#### [ABOUT THIS EXERCISE]
An exact transcription of all the data is required; the pictures are to be left out.

#### [DATASET SECTION]
--------

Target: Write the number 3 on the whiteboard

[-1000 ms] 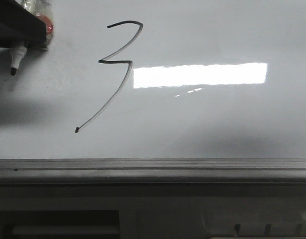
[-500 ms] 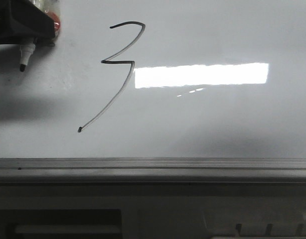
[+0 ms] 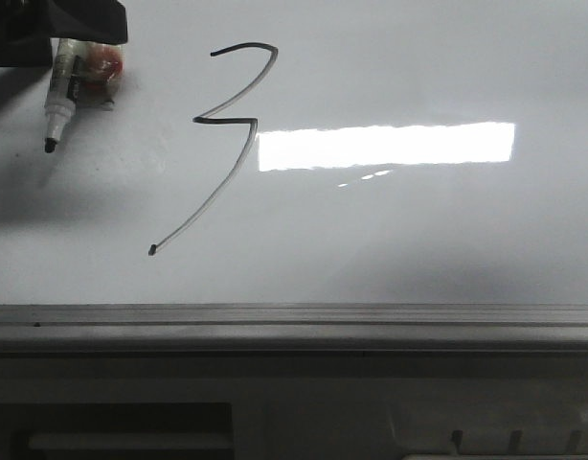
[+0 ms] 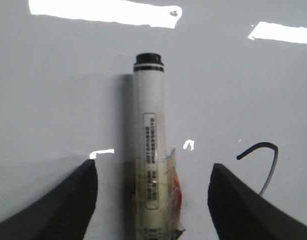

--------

#### [FINAL ANSWER]
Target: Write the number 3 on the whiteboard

[-1000 ms] 
[-500 ms] 
[+0 ms] 
[+0 ms] 

That's the answer, with nothing more to add.